REDMOND, Wash. — Oct. 19, 2010 — Office 365 brings familiar applications, including Office desktop software and Office Web Apps, together with SharePoint, Exchange, and Lync as a service for organizations of all sizes, for the first time. Below Microsoft Office Division President Kurt DelBene discusses the strategy for Office 365.
Kurt DelBene, President, Microsoft Office Division.
Microsoft News Center: What will Office 365 mean for customers?
DelBene: Office 365 enables customers to use technology the way it was designed. For the past decade, we’ve designed and built our technology to work together. But the reality is that few customers have the resources to deploy Office, SharePoint, Exchange and Lync together. With the cloud, we can bring technology together for customers, in a way they have never experienced.
Technology built for the largest businesses becomes accessible to the smallest businesses, because the cloud takes advantage of the scales of economy and the skills of economy. We have thousands of experienced engineers working on cloud services. In a few clicks, a small business can have 20 football fields of datacenter capacity and a highly experienced IT team at its fingertips. It’s not feasible for any single company to acquire these resources on its own.
Because of these two factors, organizations of all sizes will discover new ways that technology can advance their business.
Microsoft News Center: Today, you announced that all the flagship products in the Microsoft Office Division will be available through a cloud-based service. How significant is this announcement?
DelBene: Office 365 is one of the most transformative moves we’ve made with Office. We’ve taken the best of everything we know about productivity, and we’re delivering it all in one cloud service. This resets the bar for what people will expect of productivity applications in the cloud.
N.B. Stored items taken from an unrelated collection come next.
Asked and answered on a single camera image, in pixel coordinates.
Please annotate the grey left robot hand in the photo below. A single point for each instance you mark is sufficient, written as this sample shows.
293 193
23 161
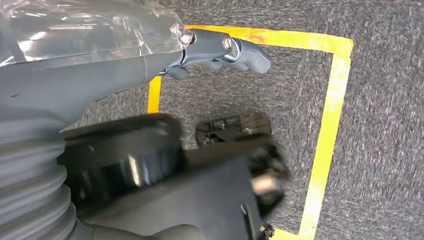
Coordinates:
82 66

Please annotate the black robot foot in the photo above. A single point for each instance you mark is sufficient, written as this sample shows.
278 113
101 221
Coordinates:
232 127

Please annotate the yellow floor tape square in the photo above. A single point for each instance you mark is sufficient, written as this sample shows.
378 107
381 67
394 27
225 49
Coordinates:
331 116

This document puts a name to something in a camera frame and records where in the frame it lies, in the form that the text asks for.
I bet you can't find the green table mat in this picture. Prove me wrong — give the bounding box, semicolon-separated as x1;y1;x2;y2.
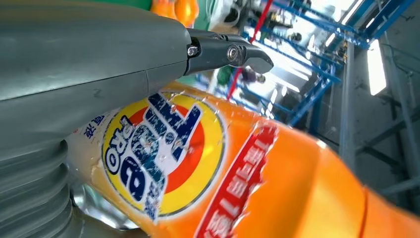
78;0;217;32

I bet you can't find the blue metal frame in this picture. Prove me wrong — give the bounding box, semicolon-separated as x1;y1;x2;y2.
243;0;414;127

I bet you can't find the ceiling light panel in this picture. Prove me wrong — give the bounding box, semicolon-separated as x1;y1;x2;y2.
367;39;388;97

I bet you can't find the red pole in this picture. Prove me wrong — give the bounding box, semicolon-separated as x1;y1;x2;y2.
226;0;273;100

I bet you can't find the orange detergent bottle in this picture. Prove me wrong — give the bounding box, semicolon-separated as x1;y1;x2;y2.
65;81;420;238
174;0;200;28
150;0;176;20

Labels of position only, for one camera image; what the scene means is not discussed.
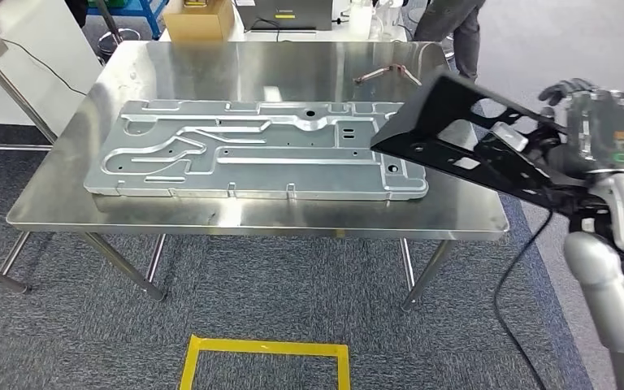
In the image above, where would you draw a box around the white plastic bottle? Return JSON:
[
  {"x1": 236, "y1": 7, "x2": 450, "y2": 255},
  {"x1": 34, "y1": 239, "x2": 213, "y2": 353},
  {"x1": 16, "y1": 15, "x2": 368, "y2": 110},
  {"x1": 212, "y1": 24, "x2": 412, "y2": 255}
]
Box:
[{"x1": 346, "y1": 0, "x2": 373, "y2": 40}]

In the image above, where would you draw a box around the blue metal cart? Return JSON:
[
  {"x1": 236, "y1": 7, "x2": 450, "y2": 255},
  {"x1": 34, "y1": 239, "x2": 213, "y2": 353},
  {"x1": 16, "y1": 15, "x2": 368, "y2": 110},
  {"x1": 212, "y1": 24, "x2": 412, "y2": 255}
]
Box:
[{"x1": 86, "y1": 0, "x2": 171, "y2": 41}]

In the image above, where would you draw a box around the yellow floor tape square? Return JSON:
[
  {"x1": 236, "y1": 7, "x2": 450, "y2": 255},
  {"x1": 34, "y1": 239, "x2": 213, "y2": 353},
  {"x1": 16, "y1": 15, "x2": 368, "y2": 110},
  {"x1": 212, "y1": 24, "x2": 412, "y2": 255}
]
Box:
[{"x1": 179, "y1": 334, "x2": 352, "y2": 390}]

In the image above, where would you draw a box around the white desk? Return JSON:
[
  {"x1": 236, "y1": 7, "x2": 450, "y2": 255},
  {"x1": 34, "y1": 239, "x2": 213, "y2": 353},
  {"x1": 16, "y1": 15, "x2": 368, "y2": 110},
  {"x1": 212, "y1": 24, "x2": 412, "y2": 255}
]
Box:
[{"x1": 158, "y1": 24, "x2": 410, "y2": 44}]

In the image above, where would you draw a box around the thin black wire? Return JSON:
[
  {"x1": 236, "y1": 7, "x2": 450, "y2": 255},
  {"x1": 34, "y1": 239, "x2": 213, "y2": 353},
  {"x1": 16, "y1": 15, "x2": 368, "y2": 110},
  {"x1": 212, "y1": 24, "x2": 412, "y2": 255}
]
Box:
[{"x1": 0, "y1": 11, "x2": 88, "y2": 98}]

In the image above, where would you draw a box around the grey laptop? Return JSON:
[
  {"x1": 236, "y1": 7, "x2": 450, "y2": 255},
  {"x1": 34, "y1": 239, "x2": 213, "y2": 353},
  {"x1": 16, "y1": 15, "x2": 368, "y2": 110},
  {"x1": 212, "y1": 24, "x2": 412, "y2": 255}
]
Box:
[{"x1": 235, "y1": 0, "x2": 335, "y2": 33}]

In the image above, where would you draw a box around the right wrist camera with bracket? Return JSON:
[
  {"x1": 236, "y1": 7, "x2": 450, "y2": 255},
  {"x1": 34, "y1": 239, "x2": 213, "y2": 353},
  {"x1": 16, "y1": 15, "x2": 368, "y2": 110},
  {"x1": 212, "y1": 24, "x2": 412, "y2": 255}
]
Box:
[{"x1": 489, "y1": 120, "x2": 612, "y2": 219}]

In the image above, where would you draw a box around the brown cardboard box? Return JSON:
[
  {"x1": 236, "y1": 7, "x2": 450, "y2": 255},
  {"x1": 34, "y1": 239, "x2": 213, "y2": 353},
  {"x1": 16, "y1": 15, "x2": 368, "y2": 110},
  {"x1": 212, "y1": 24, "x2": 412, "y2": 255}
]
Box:
[{"x1": 162, "y1": 0, "x2": 236, "y2": 43}]

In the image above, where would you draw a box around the grey stamped metal plate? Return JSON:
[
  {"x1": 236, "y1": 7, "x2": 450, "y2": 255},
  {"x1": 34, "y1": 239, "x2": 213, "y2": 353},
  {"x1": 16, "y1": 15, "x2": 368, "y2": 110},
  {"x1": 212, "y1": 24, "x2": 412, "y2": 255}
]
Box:
[{"x1": 83, "y1": 99, "x2": 430, "y2": 202}]

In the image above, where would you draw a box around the chrome stanchion base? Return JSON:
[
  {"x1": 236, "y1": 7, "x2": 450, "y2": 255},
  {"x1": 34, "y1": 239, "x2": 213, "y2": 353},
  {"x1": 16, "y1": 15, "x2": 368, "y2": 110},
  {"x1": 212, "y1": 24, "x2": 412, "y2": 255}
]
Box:
[{"x1": 97, "y1": 28, "x2": 142, "y2": 61}]

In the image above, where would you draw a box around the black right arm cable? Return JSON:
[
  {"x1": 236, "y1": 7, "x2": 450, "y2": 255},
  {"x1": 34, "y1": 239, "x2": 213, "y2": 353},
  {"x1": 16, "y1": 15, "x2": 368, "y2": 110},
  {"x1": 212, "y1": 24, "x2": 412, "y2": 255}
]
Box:
[{"x1": 492, "y1": 210, "x2": 555, "y2": 390}]

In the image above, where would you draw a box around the small rusty metal bracket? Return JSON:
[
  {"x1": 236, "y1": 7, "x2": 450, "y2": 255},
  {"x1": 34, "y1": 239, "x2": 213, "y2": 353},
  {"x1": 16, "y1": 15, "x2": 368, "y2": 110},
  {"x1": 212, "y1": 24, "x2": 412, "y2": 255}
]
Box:
[{"x1": 353, "y1": 63, "x2": 423, "y2": 87}]

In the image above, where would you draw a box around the black plastic plate part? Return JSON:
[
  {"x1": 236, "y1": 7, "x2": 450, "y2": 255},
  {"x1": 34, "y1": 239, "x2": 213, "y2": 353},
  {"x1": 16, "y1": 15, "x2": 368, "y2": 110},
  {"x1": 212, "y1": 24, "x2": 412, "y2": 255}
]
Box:
[{"x1": 370, "y1": 70, "x2": 587, "y2": 214}]

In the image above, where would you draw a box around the chrome stanchion pole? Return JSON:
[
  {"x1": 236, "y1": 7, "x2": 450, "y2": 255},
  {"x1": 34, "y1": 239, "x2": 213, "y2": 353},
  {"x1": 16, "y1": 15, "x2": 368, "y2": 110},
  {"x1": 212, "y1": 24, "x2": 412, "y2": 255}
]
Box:
[{"x1": 92, "y1": 0, "x2": 124, "y2": 44}]

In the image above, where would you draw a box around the person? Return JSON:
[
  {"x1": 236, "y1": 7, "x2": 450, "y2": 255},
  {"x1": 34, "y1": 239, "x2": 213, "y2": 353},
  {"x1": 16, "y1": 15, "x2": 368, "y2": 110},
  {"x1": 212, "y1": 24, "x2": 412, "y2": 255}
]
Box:
[{"x1": 413, "y1": 0, "x2": 487, "y2": 82}]

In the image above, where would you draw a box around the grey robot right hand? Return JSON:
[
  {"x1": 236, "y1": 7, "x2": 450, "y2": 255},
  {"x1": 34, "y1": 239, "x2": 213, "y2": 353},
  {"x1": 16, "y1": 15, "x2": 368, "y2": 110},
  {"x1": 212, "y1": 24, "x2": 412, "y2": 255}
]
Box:
[{"x1": 538, "y1": 77, "x2": 624, "y2": 176}]
When we speak to people about the cloud, the general assumption is that somehow the cloud is just a business model shift. They assume we are simply moving technology from a customer’s datacenter to our datacenter and moving from a license to a subscription. The reality, however, is that the cloud is a technology transformation.
No longer is Office only a rich client that connects to servers — it is part of the services offering that we manage for customers. This will change our ongoing relationship with customers across all points of engagement, including product testing, the sales cycle, product deployment and customer support.
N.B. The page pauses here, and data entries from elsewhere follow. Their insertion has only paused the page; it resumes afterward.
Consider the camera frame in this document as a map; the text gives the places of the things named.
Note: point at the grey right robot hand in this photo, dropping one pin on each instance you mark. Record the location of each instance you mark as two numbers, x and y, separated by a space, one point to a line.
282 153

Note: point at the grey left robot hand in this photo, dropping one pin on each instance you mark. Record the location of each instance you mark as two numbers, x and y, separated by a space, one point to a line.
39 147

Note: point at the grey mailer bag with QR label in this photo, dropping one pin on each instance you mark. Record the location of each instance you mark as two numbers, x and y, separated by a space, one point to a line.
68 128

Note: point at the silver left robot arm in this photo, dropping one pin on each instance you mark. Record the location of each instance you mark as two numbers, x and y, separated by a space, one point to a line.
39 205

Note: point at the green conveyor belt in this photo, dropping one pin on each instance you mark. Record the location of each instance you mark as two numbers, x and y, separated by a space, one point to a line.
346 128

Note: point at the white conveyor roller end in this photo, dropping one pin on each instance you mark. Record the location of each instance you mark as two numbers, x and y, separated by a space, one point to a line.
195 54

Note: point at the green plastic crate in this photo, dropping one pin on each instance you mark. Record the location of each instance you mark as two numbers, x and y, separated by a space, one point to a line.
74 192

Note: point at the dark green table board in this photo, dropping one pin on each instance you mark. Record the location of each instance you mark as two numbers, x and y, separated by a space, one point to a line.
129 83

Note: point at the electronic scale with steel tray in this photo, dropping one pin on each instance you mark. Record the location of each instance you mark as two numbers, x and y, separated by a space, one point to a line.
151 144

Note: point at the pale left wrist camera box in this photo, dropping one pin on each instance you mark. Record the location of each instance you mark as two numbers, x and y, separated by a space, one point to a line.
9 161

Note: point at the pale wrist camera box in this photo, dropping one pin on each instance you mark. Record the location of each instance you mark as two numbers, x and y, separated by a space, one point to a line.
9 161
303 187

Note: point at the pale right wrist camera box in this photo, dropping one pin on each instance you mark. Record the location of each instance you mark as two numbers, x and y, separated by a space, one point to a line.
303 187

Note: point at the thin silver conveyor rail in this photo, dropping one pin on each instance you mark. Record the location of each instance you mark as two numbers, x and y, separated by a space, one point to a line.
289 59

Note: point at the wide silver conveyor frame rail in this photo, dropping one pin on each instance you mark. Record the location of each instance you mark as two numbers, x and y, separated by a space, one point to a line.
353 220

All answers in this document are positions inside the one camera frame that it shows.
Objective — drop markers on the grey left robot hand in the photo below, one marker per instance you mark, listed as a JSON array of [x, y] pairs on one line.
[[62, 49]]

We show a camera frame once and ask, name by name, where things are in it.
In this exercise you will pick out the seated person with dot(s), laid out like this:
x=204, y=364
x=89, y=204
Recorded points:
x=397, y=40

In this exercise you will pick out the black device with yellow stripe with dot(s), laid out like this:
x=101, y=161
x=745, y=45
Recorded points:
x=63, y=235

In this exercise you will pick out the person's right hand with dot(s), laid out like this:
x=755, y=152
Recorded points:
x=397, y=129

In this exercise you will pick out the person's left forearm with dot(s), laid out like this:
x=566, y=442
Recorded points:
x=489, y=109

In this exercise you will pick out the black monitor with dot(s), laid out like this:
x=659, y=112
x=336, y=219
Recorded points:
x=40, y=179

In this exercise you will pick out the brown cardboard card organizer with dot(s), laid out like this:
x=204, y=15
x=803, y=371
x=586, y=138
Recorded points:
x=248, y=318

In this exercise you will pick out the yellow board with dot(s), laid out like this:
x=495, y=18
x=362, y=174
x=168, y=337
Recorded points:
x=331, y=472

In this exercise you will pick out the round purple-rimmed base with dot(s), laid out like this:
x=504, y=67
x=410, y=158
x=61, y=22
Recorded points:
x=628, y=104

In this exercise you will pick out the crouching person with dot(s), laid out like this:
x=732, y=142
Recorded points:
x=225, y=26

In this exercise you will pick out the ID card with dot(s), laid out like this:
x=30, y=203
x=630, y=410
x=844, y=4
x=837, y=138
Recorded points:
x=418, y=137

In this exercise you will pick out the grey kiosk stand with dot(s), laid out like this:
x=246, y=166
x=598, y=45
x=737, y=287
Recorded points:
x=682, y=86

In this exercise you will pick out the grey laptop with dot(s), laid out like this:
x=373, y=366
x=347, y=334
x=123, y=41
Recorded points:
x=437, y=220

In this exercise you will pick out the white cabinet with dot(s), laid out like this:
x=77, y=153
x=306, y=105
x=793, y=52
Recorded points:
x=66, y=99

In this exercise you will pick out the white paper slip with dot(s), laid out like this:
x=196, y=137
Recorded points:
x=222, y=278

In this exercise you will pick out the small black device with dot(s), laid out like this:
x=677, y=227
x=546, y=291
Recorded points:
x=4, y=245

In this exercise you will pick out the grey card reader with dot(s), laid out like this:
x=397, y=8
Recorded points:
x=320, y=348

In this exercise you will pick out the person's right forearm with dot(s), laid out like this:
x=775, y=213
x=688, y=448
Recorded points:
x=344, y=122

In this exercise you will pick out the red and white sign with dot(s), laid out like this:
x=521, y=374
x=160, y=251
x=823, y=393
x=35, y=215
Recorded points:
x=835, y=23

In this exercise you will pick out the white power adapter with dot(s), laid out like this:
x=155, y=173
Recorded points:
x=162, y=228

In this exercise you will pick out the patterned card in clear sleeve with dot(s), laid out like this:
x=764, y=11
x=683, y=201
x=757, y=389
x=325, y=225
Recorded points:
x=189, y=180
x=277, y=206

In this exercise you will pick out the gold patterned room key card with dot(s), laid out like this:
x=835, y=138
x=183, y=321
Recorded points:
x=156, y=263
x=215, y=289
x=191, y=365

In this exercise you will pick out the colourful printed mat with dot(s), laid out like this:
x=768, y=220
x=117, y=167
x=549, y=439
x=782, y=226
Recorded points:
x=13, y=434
Office 365 is an opportunity for us to explore new possibilities. We can reach customers who don’t have the IT resources to manage enterprise-class software. And, we can help customers stay up to date with the latest versions of our products. The impact of Office 365 will be far-reaching, because we can bring enterprise-class applications to everyone.
Microsoft News Center: Why did you select Office 365 as the new brand name when this service includes more than the Office applications?
DelBene: More than 750 million people use Office on the desktop, making it a brand that people worldwide know and trust. Familiarity and trust are key elements we wanted to capture with this new cloud service.
In addition, our customers enjoy the Business Online Productivity Suite (BPOS), but they especially appreciate that BPOS works together with Office. When customers run Office with Exchange, SharePoint and Lync, new capabilities light up everywhere. For example, customers can see a colleague’s availability at a glance, click to make a phone call or start a videoconference, co-author documents in real time without conflicts, and add social networking to everyday work tasks. We realized this brand needed to represent productivity and collaboration — in short, it needed to be about Office.
With the “365” extension, we’re talking about dependability every day of the year and our breadth of services. Office 365 is undoubtedly the most comprehensive service of its kind, and we know that’s critical to customers who want the cloud to simplify their technology. Office 365 just makes sense — on one hand it’s familiar, dependable and trusted, and on the other hand it represents the next generation of productivity.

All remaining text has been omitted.